HBase-based time series database (improved)

Source: Internet
Author: User
Tags zookeeper

Basic knowledge:

Expect: 1. Use efficient row and column keys to organize data storage and use smooth data persistence strategies to relieve cluster pressure

2. Ensure data consistency with zookeeper (election leader)

Technologies to improve performance: Data compression, indexing technology, and manifested views

Zookeeper Monitor Hregionserver, save root region actual address, hmaster Physical address, alleviate the burden of distributed application developing collaboration service from scratch

Hmaster managing Hregionserver Load Balancing

Logs based on Hadoop's sequencefile storage

HBase primarily handles actual data files and log files

Hregionserver submits the request to hregion processing

Merging and splitting of underlying storage files:

1. Memory files (Menstore) constantly swipe in, the number of files increased to a certain number of compaction threads will be merged into large files

2. Large file volume reaches the threshold of segmentation, triggering regions segmentation in Hregionserver

Architecture:

Data is uploaded by the IoT Sensor device group to the real-time historical database server farm, compressed, cached and written to the HBase server cluster

Zookeeper server group to the IoT Sensor device group for device registration management, real-time historical database server group process monitoring, the HBase server Cluster service cluster

Persistence policy:

In layman's words, raw data is processed by real-time data cache preprocessing, discarding processing of unqualified or time-disordered data, using historical data caching and compression, and finally depositing into hbase

The data cache pool is divided into two blocks of the same size, and a lossy compression thread pool is used to write the fixed position of one piece, reaching a piece of receiving, a piece of hbase writing, the writing method is divided into timed brush-in and threshold refresh

Thinking:

1.Flush and compaction optimization

Improvements to the 2.Split mechanism

database table with narrow table, row key is designed to combine row keys, that is [Tag_name][data_timestamp]

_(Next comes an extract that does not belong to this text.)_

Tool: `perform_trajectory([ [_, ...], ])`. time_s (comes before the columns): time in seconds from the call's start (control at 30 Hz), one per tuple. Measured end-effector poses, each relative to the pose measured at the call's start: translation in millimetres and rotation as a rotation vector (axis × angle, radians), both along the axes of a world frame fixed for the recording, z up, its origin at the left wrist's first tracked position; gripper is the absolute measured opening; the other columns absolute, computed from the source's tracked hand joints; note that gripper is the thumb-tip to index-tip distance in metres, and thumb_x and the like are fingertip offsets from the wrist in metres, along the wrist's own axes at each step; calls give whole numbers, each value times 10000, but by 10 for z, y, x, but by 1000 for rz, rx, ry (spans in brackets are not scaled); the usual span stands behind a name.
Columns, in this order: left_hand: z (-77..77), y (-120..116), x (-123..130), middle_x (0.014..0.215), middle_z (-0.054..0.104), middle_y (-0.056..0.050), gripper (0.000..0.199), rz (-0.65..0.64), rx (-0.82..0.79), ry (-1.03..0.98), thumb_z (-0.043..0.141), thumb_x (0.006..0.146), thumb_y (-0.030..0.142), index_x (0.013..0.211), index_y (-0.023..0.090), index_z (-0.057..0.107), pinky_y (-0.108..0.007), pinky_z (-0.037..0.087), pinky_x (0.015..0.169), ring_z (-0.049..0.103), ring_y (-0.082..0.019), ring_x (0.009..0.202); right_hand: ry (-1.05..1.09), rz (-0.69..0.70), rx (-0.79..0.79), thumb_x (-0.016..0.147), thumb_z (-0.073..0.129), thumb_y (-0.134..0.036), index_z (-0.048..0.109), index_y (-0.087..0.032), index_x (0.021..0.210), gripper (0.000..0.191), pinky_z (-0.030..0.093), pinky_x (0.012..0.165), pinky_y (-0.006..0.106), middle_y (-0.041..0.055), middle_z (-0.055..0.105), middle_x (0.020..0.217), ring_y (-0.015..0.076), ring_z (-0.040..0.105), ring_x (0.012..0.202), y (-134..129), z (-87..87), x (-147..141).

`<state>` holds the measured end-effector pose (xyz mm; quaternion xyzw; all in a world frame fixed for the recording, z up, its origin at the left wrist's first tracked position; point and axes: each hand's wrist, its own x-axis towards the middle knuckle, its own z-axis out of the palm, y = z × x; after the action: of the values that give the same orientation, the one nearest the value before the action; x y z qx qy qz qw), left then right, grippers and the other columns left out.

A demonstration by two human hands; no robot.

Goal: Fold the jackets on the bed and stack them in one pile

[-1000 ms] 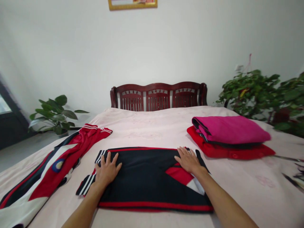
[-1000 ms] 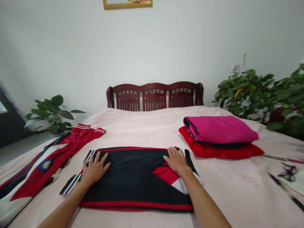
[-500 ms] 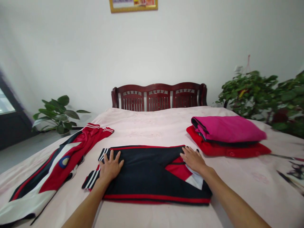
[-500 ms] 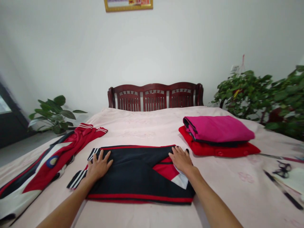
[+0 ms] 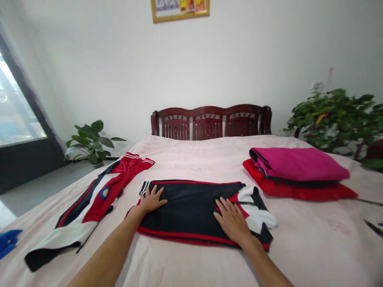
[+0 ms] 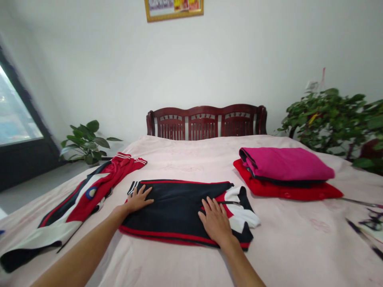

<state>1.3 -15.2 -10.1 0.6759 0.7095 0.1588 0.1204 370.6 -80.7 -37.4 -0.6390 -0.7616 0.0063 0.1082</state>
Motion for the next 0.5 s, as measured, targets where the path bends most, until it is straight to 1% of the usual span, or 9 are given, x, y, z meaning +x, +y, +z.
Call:
perform_trajectory([
  [0.03, 47, -16, -74, 1567, 403, -125, 734, -32, 7, -51, 680, 694, 546, 1368, 265, 603, -691, 199, 1127, 246, -474, 1459, -1, 2, 4, 985, 346, -523, 396, -224, 1519, 613, 205, 1203, 479, 60, 315, 1610, 278, 269, 1483, 4, 4, 4],
  [0.1, 126, -80, -252, 1459, 559, -75, 598, -68, 59, -127, 607, 754, 527, 1286, 260, 668, -510, 325, 1150, 437, -348, 1390, 3, 5, 16, 984, 355, -518, 407, -221, 1513, 609, 212, 1200, 477, 62, 329, 1605, 277, 282, 1478, 9, 12, 9],
  [0.13, 149, -128, -352, 1396, 619, -57, 551, -54, 102, -170, 546, 802, 512, 1267, 248, 679, -428, 377, 1129, 516, -291, 1330, 7, 4, 21, 983, 360, -516, 411, -222, 1510, 606, 217, 1199, 477, 63, 336, 1602, 277, 289, 1474, 11, 13, 10],
  [0.17, 155, -185, -455, 1340, 661, -50, 526, -16, 151, -211, 487, 841, 484, 1261, 231, 679, -376, 415, 1097, 572, -253, 1269, 12, 1, 27, 982, 365, -513, 414, -224, 1508, 603, 221, 1197, 477, 62, 342, 1600, 276, 295, 1472, 11, 12, 10],
  [0.23, 119, -316, -652, 1257, 706, -64, 503, 117, 240, -261, 419, 874, 405, 1250, 187, 672, -346, 459, 1043, 631, -230, 1181, 16, -4, 36, 982, 370, -506, 422, -226, 1504, 594, 230, 1192, 477, 57, 353, 1595, 274, 307, 1466, 12, 10, 11],
  [0.3, 33, -450, -810, 1195, 728, -97, 464, 253, 285, -263, 423, 855, 335, 1187, 154, 693, -356, 476, 1013, 657, -244, 1130, 12, -7, 45, 985, 366, -497, 430, -224, 1498, 585, 236, 1190, 474, 54, 363, 1590, 271, 314, 1463, 11, 12, 10],
  [0.33, -19, -510, -868, 1177, 732, -110, 440, 299, 295, -256, 431, 844, 312, 1146, 147, 706, -361, 479, 1005, 662, -253, 1118, 9, -6, 47, 986, 364, -491, 435, -221, 1496, 581, 238, 1189, 472, 54, 366, 1588, 270, 318, 1461, 10, 16, 9],
  [0.4, -114, -598, -933, 1166, 734, -116, 394, 353, 309, -245, 448, 833, 295, 1074, 155, 727, -361, 478, 1000, 663, -262, 1115, 8, -6, 49, 988, 365, -481, 442, -215, 1491, 575, 242, 1188, 469, 55, 371, 1585, 269, 323, 1459, 8, 25, 7],
  [0.5, -187, -622, -939, 1153, 741, -106, 366, 370, 300, -242, 450, 839, 291, 1034, 173, 738, -359, 478, 991, 661, -265, 1115, 18, -5, 47, 986, 375, -474, 450, -210, 1486, 570, 249, 1186, 466, 58, 376, 1583, 267, 331, 1455, 9, 31, 7],
])
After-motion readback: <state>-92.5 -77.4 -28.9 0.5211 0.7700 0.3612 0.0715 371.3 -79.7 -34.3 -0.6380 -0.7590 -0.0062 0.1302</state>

Data collation using the mechanism of offline finishing, using MapReduce to the row key in the tag_name and time range of the same merge into a row, the disadvantage is the cost and resource consumption

Zookeeper:1. Device confirmation (Registers a data node, stores information for all acquisition points to access physical node location information)

2. The application layer opens the query transaction function, first decomposes the query transaction, obtains the location information, the query request routes to the correct physical node

3. Device index changes, will be changed to submit, complete their own maintenance

Data statistics and Analysis module:

such as the one-time sliding averaging method

Predict the amount of data written in the next cycle, compare it to the current write volume, and defer the split request if a downtrend or forecast file is small

Query middleware:

1. Interpreting the row keys for data items

2. The query request is parsed, the results are merged and encapsulated

Simultaneous caching of index information required for applications with large demand for real-time queries

HBase-based time series database (improved)

Contact Us

The content source of this page is from Internet, which doesn't represent Alibaba Cloud's opinion; products and services mentioned on that page don't have any relationship with Alibaba Cloud. If the content of the page makes you feel confusing, please write us an email, we will handle the problem within 5 days after receiving your email.

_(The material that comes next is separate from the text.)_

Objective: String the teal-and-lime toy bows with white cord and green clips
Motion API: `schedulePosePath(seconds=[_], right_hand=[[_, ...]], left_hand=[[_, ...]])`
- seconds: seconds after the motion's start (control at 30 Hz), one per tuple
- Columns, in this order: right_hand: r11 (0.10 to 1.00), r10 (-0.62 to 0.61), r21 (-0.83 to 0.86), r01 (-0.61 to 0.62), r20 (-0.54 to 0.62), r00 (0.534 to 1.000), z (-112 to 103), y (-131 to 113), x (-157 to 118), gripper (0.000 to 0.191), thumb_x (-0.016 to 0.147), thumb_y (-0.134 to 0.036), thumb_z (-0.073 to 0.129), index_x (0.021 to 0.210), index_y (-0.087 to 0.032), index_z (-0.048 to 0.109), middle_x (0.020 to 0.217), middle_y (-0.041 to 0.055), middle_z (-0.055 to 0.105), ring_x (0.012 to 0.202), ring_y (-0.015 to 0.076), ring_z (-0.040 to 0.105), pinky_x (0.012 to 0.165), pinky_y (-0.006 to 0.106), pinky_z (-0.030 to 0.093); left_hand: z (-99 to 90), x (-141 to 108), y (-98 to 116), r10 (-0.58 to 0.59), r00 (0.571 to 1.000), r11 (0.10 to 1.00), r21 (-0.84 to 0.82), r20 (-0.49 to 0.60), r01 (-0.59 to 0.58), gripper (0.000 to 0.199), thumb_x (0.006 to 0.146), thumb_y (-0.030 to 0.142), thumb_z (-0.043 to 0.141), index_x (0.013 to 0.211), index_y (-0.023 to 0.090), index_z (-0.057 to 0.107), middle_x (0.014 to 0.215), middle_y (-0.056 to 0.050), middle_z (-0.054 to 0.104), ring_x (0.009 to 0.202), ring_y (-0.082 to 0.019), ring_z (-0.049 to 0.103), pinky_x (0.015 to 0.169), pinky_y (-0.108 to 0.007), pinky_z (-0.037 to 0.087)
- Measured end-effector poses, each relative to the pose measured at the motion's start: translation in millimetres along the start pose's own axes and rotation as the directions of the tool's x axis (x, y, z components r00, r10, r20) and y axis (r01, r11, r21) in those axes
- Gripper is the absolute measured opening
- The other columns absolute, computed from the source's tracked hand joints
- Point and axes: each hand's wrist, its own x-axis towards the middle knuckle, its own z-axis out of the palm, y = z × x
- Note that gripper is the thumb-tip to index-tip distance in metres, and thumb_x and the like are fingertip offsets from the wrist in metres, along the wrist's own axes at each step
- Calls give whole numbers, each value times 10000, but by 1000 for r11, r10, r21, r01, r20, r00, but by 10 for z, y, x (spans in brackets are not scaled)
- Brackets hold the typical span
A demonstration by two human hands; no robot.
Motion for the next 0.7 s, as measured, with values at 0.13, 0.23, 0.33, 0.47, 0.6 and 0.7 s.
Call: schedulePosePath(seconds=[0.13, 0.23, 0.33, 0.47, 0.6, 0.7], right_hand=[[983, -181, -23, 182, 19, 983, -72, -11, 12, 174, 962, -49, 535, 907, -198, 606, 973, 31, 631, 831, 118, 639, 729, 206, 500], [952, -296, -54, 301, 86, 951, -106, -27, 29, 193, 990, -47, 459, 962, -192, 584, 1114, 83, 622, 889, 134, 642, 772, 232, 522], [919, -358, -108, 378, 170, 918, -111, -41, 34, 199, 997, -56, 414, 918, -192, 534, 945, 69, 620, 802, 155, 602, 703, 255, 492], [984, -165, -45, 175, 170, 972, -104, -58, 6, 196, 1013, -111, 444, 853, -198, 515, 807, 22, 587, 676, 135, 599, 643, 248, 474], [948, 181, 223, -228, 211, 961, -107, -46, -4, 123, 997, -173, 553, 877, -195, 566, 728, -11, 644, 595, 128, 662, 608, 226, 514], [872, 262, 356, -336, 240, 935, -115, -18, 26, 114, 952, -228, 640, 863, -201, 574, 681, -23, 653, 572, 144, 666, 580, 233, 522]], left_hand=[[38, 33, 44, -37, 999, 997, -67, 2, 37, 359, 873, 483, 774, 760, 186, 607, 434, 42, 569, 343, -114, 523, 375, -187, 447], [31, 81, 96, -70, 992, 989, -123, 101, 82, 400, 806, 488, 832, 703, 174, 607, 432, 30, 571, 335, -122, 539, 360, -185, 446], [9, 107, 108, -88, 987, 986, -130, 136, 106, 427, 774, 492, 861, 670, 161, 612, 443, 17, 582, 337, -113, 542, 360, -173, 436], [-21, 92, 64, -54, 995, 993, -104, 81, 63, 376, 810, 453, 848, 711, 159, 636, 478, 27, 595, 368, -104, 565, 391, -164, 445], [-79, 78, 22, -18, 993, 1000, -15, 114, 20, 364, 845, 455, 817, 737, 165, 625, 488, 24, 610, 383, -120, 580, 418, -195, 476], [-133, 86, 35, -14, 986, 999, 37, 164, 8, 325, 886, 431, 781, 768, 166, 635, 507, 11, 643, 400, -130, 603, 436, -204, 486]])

If you find any instances of plagiarism from the community, please send an email to: info-contact@alibabacloud.com and provide relevant evidence. A staff member will contact you within 5 working days.

A Free Trial That Lets You Build Big!

Start building with 50+ products and up to 12 months usage for Elastic Compute Service

  • Sales Support

    1 on 1 presale consultation

  • After-Sales Support

    24/7 Technical Support 6 Free Tickets per Quarter Faster Response

  • Alibaba Cloud offers highly flexible support services tailored to meet your exact needs.